## What you need to do
Set down the full listing exactly, character for character.

## Collected data
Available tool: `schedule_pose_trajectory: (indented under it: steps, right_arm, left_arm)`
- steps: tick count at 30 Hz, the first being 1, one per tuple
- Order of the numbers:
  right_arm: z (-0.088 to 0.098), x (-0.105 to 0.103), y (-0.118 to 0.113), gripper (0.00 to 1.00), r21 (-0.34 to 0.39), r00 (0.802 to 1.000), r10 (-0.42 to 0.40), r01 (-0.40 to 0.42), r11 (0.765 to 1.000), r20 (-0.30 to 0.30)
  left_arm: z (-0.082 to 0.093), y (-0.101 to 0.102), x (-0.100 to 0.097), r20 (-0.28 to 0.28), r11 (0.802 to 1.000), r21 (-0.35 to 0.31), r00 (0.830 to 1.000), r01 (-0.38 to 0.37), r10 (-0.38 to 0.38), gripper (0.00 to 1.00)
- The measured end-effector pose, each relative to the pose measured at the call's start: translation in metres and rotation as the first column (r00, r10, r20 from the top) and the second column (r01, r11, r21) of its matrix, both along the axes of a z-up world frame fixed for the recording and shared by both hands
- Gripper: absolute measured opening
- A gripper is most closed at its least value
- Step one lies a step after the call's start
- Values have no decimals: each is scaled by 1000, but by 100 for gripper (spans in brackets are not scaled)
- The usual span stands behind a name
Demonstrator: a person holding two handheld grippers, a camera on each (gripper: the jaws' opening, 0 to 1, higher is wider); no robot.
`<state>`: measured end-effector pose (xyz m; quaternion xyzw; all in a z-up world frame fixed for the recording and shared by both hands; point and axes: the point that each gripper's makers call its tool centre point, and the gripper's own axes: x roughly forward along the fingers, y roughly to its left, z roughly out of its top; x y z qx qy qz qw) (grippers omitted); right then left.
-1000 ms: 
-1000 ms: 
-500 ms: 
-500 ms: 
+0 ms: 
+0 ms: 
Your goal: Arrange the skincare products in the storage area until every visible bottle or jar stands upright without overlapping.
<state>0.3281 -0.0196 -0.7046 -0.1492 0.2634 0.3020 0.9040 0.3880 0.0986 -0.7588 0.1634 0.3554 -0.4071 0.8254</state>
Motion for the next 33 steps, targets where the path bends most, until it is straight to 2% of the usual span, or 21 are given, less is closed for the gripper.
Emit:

## Response
Available tool: `schedule_pose_trajectory: (indented under it: steps, right_arm, left_arm)`
- steps: tick count at 30 Hz, the first being 1, one per tuple
- Order of the numbers:
  right_arm: z (-0.088 to 0.098), x (-0.105 to 0.103), y (-0.118 to 0.113), gripper (0.00 to 1.00), r21 (-0.34 to 0.39), r00 (0.802 to 1.000), r10 (-0.42 to 0.40), r01 (-0.40 to 0.42), r11 (0.765 to 1.000), r20 (-0.30 to 0.30)
  left_arm: z (-0.082 to 0.093), y (-0.101 to 0.102), x (-0.100 to 0.097), r20 (-0.28 to 0.28), r11 (0.802 to 1.000), r21 (-0.35 to 0.31), r00 (0.830 to 1.000), r01 (-0.38 to 0.37), r10 (-0.38 to 0.38), gripper (0.00 to 1.00)
- The measured end-effector pose, each relative to the pose measured at the call's start: translation in metres and rotation as the first column (r00, r10, r20 from the top) and the second column (r01, r11, r21) of its matrix, both along the axes of a z-up world frame fixed for the recording and shared by both hands
- Gripper: absolute measured opening
- A gripper is most closed at its least value
- Step one lies a step after the call's start
- Values have no decimals: each is scaled by 1000, but by 100 for gripper (spans in brackets are not scaled)
- The usual span stands behind a name
Demonstrator: a person holding two handheld grippers, a camera on each (gripper: the jaws' opening, 0 to 1, higher is wider); no robot.
`<state>`: measured end-effector pose (xyz m; quaternion xyzw; all in a z-up world frame fixed for the recording and shared by both hands; point and axes: the point that each gripper's makers call its tool centre point, and the gripper's own axes: x roughly forward along the fingers, y roughly to its left, z roughly out of its top; x y z qx qy qz qw) (grippers omitted); right then left.
-1000 ms: 
-1000 ms: 
-500 ms: 
-500 ms: 
+0 ms: 
+0 ms: 
Your goal: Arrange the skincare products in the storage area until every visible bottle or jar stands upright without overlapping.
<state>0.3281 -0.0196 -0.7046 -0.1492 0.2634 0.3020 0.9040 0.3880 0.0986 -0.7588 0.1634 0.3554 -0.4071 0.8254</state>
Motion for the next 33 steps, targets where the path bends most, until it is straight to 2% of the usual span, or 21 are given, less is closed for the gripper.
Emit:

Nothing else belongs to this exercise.